WHAT THE TASK ASKS
All of the listing below must be repeated word for word. Pictures are the only thing to omit.

DATA SECTION
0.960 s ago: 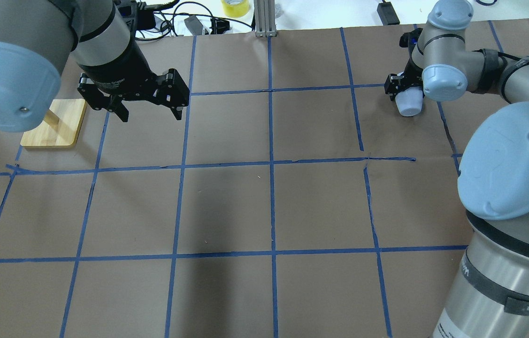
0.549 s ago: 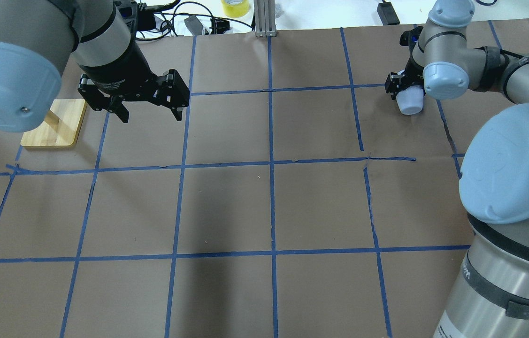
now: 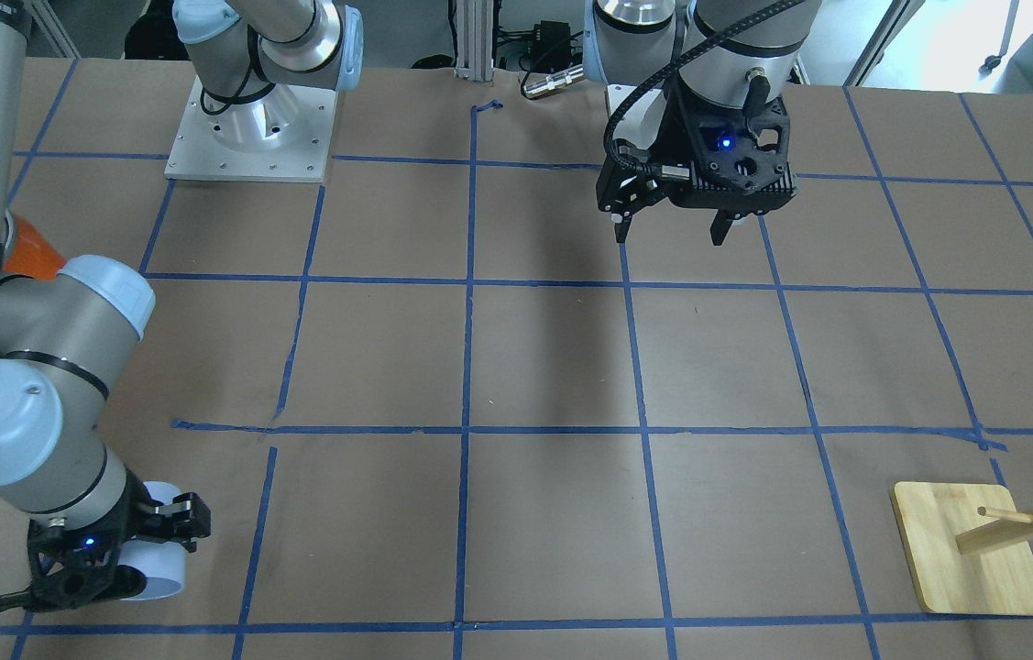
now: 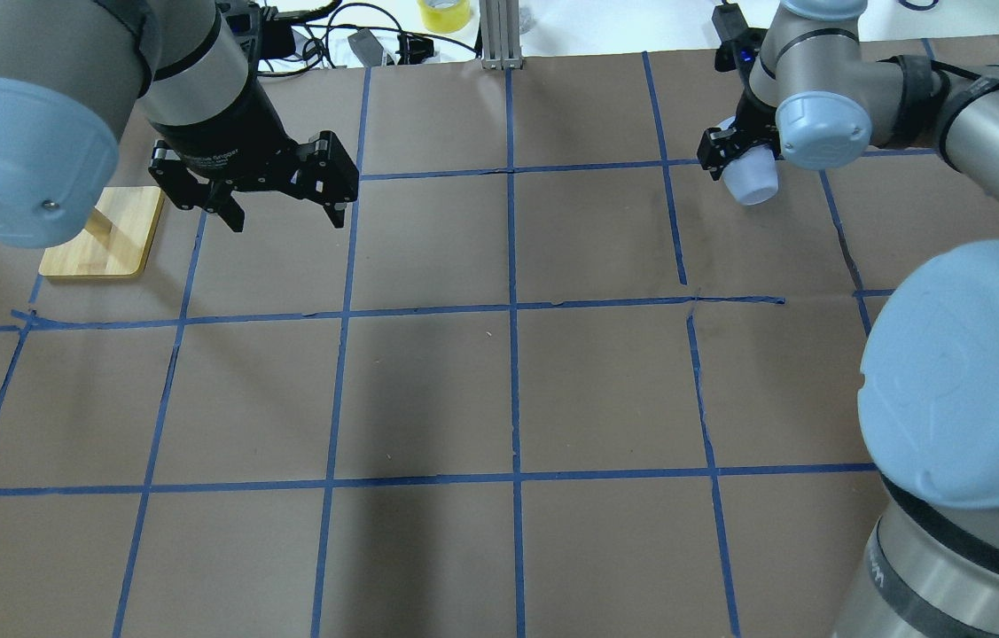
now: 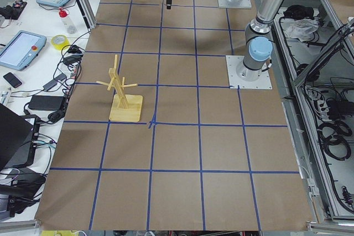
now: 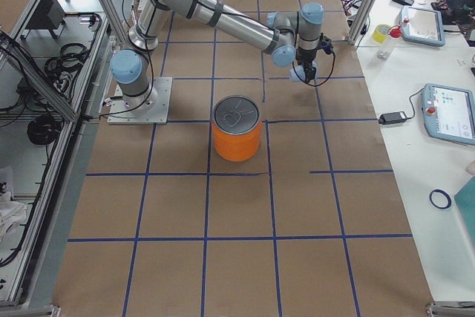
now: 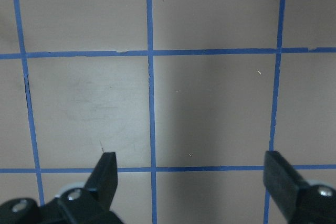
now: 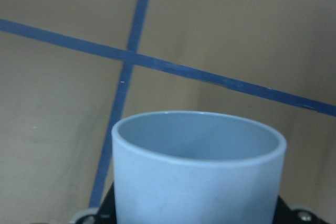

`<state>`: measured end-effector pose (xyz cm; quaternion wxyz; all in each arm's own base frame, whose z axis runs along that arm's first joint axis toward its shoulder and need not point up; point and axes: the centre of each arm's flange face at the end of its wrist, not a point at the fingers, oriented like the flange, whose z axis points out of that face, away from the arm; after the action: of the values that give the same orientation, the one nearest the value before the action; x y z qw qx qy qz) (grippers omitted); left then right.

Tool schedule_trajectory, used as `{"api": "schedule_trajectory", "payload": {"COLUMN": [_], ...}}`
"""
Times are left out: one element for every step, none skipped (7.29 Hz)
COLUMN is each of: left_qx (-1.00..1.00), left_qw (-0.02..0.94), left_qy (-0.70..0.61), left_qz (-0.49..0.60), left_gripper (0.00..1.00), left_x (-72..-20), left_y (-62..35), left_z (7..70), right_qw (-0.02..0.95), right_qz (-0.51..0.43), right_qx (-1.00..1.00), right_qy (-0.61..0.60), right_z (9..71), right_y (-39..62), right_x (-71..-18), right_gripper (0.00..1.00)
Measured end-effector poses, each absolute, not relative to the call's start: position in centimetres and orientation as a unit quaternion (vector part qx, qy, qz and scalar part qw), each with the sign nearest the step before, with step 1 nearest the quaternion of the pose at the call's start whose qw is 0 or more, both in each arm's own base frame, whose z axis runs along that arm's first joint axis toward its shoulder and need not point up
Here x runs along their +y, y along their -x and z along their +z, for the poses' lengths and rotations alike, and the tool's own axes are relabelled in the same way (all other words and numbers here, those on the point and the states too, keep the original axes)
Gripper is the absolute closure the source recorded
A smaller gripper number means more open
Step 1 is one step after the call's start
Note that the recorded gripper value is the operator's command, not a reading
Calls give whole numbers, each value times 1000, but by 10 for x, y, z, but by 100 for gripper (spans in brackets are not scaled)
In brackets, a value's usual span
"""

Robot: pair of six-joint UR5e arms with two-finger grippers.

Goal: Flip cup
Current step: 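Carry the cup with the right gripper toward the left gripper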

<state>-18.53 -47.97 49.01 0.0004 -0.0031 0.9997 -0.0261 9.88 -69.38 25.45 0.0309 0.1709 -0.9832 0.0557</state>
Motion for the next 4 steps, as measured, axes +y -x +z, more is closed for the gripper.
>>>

EXERCISE RESULT
0.960 s ago: 
0.549 s ago: 
now: 
now: 
now: 
now: 
now: 
now: 

`<state>`: measured end-effector pose (xyz cm; quaternion wxyz; all in each arm's own base frame, whose z axis runs along that arm's first joint axis toward its shoulder and need not point up; point and axes: the centre of each arm's flange face at the end of its wrist, not a point at the fingers, oriented like the flange, whose z axis points out of that face, away from the arm; after the action: of the values that give the same orientation, the one nearest the value before the action; x y z qw qx qy qz) (grippers omitted); left then right.

Tool schedule_trajectory, used as `{"api": "schedule_trajectory", "payload": {"COLUMN": [_], ...}}`
"""
Times are left out: one element for every step, none skipped (7.29 Hz)
COLUMN is each of: left_qx (-1.00..1.00), left_qw (-0.02..0.94), left_qy (-0.70..0.61), left_qz (-0.49..0.60), left_gripper (0.00..1.00), left_x (-72..-20), left_y (-62..35), left_z (7..70), right_qw (-0.02..0.95), right_qz (-0.51..0.43), right_qx (-1.00..1.00), right_qy (-0.61..0.60), right_z (9..71), right_y (-39..62), right_x (-71..-18), right_gripper (0.00..1.00)
Measured end-effector poses, each absolute, not relative to the call's start: position in centimetres and orientation as a unit quaternion (vector part qx, qy, qz and scalar part qw), each with the sign nearest the step before, with step 1 nearest the quaternion of the pose at the call's start whose qw is 0 or more, both in each arm's own base frame, whose z axis runs along that arm's first joint axis toward its shoulder and need not point up
Here x runs along their +y, y along their -x and z along their +z, for the poses' lengths and rotations alike, and the tool's own axes are relabelled in the same way (all other words and numbers here, those on the point and the states too, keep the original axes)
Gripper is the absolute closure the source recorded
A smaller gripper number means more open
Step 1 is one step after the call's start
Note that the recorded gripper value is the operator's command, not a reading
Calls give whole numbers, each value times 1000, but by 10 for x, y, z, but by 100 for gripper (spans in brackets are not scaled)
In brackets, a value's usual span
"""

Robot: pair of six-joint UR5e arms with two-finger grippers.

Goal: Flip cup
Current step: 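Carry the cup with the right gripper toward the left gripper
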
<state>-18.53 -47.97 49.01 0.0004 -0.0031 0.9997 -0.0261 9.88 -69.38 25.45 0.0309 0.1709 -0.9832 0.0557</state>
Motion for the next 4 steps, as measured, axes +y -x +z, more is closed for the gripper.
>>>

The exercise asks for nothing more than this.